What the task asks: Your answer should be every line with the word "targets", copied from the data below.

** Extracted material follows **

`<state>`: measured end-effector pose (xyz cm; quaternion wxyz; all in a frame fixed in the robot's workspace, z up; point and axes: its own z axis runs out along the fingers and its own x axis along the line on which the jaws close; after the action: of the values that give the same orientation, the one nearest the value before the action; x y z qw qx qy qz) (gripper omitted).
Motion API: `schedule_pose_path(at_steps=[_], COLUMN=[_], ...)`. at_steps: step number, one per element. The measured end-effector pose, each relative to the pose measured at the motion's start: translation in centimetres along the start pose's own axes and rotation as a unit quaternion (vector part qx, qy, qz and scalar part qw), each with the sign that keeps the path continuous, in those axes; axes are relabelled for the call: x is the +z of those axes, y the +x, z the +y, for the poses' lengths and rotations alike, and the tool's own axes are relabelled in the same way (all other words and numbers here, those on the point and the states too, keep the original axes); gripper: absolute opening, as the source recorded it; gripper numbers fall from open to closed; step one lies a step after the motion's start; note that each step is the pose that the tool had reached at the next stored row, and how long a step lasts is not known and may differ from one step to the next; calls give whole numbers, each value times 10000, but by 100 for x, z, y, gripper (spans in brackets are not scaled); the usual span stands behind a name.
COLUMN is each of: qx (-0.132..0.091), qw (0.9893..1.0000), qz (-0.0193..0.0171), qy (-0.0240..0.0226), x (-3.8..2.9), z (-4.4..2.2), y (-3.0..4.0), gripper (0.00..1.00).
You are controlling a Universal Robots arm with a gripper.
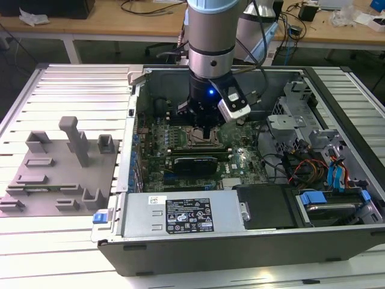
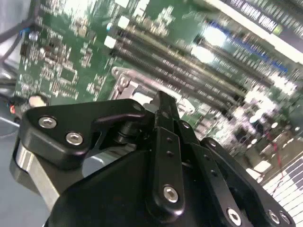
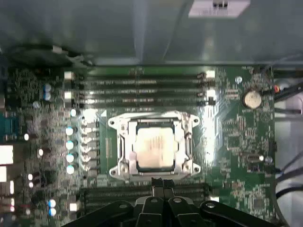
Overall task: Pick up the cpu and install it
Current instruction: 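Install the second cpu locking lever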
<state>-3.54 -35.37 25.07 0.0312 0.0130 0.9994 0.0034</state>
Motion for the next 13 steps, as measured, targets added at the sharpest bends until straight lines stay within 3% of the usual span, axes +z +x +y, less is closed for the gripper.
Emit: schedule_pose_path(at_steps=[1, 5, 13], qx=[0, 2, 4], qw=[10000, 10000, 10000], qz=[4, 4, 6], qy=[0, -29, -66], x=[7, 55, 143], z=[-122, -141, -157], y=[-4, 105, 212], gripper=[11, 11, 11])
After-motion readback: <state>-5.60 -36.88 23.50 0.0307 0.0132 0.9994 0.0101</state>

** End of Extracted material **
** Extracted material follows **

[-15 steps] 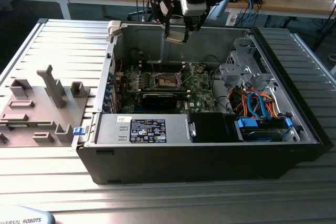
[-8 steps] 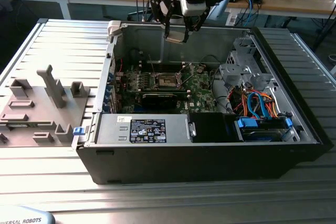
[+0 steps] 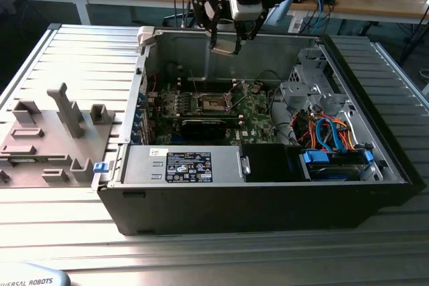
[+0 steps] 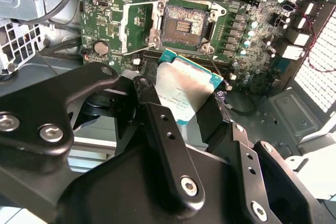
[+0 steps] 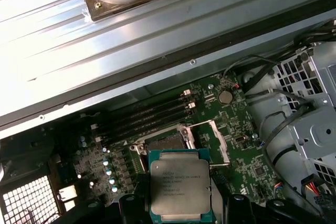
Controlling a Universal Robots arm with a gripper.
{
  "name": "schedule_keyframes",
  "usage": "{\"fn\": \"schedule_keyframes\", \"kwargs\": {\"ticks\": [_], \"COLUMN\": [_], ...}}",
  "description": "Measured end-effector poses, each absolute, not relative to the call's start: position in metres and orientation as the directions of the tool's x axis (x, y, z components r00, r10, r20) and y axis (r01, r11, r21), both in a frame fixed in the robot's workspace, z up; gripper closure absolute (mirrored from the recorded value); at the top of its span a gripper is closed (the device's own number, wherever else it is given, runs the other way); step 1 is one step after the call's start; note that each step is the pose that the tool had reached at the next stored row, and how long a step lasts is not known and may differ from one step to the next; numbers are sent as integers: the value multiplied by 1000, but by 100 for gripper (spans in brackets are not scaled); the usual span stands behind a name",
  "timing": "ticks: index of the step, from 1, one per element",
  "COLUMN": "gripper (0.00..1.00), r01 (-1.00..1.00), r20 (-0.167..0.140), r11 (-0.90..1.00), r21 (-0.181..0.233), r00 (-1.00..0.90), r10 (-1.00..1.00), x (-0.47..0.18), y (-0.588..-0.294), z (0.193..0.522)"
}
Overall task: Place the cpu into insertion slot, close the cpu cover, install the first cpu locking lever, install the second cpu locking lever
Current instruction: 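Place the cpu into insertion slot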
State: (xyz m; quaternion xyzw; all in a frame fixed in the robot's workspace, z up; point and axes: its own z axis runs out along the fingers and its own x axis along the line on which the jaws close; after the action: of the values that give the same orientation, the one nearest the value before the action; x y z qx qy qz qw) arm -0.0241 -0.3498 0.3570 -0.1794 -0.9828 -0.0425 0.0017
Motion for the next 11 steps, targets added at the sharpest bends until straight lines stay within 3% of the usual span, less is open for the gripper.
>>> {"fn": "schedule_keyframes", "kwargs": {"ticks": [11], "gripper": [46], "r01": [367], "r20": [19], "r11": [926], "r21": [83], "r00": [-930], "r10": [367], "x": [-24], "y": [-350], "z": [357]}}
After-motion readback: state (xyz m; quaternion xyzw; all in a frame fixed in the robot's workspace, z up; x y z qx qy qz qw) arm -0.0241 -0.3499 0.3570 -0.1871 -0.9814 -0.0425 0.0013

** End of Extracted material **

Reply:
Motion for the next 13 steps, as measured, targets added at the sharpest bends until straight lines stay within 3% of the usual span, axes +z +x +y, less is closed for the gripper.
Motion for the next 11 steps, targets added at the sharpest bends until straight lines stay within 3% of the usual span, less is open for the gripper.

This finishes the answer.